Alguns adjectivos correspondem a locuções adjectivas, ou seja, a expressões constituídas pela preposição de e por um nome. 

Exemplos: «liberdade sindical» («liberdade de sindicato»); «opressão popular» («opressão do povo»); «revolução industrial» («revolução da indústria»); «derrota alemã» («derrota da Alemanha»); «amor paternal» («amor de pai»); etc., etc. 

É o que acontece com a expressão «asfixia democrática», que facilmente se substitui por «asfixia da democracia», e cujo significado, com a ajuda do contexto, é de imediato apreendido pelos falantes, como «restrição ao livre desenvolvimento ou actuação da democracia».

Pergunta:

Gostaria que observassem a frase: «No Sermão da Sexagésima, Vieira critica os padres que não "saem a semear", evidenciando a importância de se pregar longe do conforto da corte.» Nela, o emprego do gerúndio está correto? Disseram-me que é errado usar o gerúndio quando nos referimos a um acontecimento/fato/crítica passados. Contudo, se o meu texto é escrito no tempo presente, qual o problema?

Muito obrigada e parabéns pelo trabalho!

Resposta:

Está correcto o emprego do gerúndio, uma vez que este indica uma acção que é simultânea de outra, expressa pelo verbo principal: «… Vieira critica os padres… evidenciando [ao mesmo tempo que critica] a importância de...»

Pergunta:

Tenho analisado a regência do verbo respeitar, e tal suscita dúvidas!

Como se deve dizer, por exemplo:

1) «Esta conta respeita às compras efectuadas...», ou «... respeita as compras efectuadas...»? (em contabilidade)

2) «Respeita o teu pai e a tua mãe», ou «Respeita a teu e a tua mãe», ou, ainda, «Respeita ao teu pai e à tua mãe»?

Obrigado imenso!

Resposta:

A regência do verbo respeitar depende do significado com que é utilizado. 

Assim, com o significado de «ter respeito por», o verbo é transitivo directo e não pede preposição: «É necessário respeitar o ambiente.» «Respeita o teu pai e a tua mãe.» 

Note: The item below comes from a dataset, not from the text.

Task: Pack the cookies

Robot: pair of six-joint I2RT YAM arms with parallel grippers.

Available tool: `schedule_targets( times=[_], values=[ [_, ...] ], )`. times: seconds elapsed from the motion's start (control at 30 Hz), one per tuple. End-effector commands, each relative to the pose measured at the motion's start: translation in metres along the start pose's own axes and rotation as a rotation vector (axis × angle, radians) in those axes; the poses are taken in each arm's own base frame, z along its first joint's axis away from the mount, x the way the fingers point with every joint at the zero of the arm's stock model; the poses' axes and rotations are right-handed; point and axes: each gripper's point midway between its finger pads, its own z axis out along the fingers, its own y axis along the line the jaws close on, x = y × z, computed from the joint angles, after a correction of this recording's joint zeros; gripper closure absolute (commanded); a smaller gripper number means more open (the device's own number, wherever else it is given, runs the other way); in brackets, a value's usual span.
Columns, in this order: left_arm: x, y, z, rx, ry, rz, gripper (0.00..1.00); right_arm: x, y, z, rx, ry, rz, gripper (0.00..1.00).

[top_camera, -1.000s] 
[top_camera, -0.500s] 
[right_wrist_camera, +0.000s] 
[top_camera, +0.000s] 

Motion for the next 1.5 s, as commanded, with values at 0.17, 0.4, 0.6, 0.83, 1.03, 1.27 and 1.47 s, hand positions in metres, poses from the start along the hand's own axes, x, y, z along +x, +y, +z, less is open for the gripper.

Com o significado de «ser relativo a alguma coisa», «dizer respeito a», o verbo é transitivo indirecto e rege a preposição a: «A questão do ambiente respeita a todos nós.» «Esta conta respeita às compras efectuadas…» 

N. B. – Nesta última frase, a preposição a está contraída com o artigo definido as (a + as = às). 

Pergunta:

Gostava de saber se devemos ensinar às crianças a letra c como cê ou quê, pois, quando dizemos o abecedário, dizemos «á, bê, cê».

Por outro lado, quando ensino o fonema c, digo o quê de cama e de carro.

Resposta:

Habitualmente ensina-se a pronúncia /cê/, e a criança aprende, em situação, a distinguir os sons /quê/ (c antes de a, o, u) e /cê/ (c antes de e, i). O mesmo acontece com a letra g, que a criança aprende a pronunciar /guê/, mas a saber distinguir, em situação, os dois valores, /guê/ e /gê/.

É normal haver alguma oscilação, no início da aprendizagem, na designação das letras, nomeadamente do f (fê/efe), do j (jê/jota), do l (lê/ele), do m (mê/eme), do n (nê/ene), do  r (rê/erre) e do s (sê/esse). Com o tempo e a prática, a criança acaba por aprender os nomes mais usuais das letras do alfabeto.